(Items listed in a dataset)
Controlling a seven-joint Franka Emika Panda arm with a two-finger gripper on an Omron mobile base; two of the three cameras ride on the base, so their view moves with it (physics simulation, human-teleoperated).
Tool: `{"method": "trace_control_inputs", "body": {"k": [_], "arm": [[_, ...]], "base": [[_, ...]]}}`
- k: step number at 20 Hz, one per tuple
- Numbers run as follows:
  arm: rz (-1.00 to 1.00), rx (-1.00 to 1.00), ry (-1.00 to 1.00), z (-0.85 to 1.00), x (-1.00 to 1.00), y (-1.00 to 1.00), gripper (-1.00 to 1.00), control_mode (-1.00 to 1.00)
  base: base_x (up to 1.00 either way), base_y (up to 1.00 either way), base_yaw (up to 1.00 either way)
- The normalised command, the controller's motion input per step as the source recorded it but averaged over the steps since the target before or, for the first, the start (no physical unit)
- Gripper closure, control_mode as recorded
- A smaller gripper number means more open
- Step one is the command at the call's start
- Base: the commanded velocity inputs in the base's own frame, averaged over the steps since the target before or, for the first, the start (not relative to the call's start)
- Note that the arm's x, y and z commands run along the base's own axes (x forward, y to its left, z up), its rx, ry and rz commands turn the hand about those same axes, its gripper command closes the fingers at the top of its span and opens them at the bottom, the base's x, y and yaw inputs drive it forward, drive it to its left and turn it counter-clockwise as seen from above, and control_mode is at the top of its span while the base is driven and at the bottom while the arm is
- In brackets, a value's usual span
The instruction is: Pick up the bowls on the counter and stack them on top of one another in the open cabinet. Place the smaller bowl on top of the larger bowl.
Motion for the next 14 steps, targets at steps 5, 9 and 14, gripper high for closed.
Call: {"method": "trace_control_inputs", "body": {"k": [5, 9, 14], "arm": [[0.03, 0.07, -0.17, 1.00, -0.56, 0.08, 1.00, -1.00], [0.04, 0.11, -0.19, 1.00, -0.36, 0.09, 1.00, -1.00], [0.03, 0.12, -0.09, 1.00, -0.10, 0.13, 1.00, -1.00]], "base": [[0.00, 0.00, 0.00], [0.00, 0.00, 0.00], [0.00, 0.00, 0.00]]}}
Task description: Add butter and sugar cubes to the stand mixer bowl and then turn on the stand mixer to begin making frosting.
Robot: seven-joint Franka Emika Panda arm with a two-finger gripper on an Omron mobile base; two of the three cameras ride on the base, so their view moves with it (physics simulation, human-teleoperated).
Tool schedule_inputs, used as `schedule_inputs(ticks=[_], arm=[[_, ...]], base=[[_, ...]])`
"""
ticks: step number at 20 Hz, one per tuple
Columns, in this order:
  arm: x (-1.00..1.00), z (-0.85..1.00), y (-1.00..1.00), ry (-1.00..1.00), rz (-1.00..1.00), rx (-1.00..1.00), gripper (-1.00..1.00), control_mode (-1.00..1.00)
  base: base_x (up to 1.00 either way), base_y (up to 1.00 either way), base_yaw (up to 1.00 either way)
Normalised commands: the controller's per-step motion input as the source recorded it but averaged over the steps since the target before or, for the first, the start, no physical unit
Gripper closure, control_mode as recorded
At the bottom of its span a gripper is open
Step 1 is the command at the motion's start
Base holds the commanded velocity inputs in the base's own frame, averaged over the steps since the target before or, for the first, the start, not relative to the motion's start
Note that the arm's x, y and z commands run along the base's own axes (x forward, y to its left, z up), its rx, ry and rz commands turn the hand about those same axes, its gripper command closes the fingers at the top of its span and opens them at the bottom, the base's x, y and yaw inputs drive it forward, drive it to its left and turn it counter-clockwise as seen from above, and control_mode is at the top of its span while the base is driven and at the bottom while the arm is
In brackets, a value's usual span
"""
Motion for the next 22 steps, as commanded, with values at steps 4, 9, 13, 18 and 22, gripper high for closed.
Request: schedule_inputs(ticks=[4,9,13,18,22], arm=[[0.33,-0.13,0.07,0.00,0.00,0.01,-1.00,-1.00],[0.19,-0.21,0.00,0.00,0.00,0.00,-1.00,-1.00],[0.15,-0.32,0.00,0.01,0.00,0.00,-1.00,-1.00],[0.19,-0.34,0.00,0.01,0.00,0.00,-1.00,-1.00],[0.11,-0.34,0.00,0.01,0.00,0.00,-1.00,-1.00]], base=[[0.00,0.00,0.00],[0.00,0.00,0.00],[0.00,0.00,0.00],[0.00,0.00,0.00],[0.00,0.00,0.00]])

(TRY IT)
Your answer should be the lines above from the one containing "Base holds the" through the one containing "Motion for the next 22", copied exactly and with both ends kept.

(EXERCISE SOLUTION)
Base holds the commanded velocity inputs in the base's own frame, averaged over the steps since the target before or, for the first, the start, not relative to the motion's start
Note that the arm's x, y and z commands run along the base's own axes (x forward, y to its left, z up), its rx, ry and rz commands turn the hand about those same axes, its gripper command closes the fingers at the top of its span and opens them at the bottom, the base's x, y and yaw inputs drive it forward, drive it to its left and turn it counter-clockwise as seen from above, and control_mode is at the top of its span while the base is driven and at the bottom while the arm is
In brackets, a value's usual span
"""
Motion for the next 22 steps, as commanded, with values at steps 4, 9, 13, 18 and 22, gripper high for closed.

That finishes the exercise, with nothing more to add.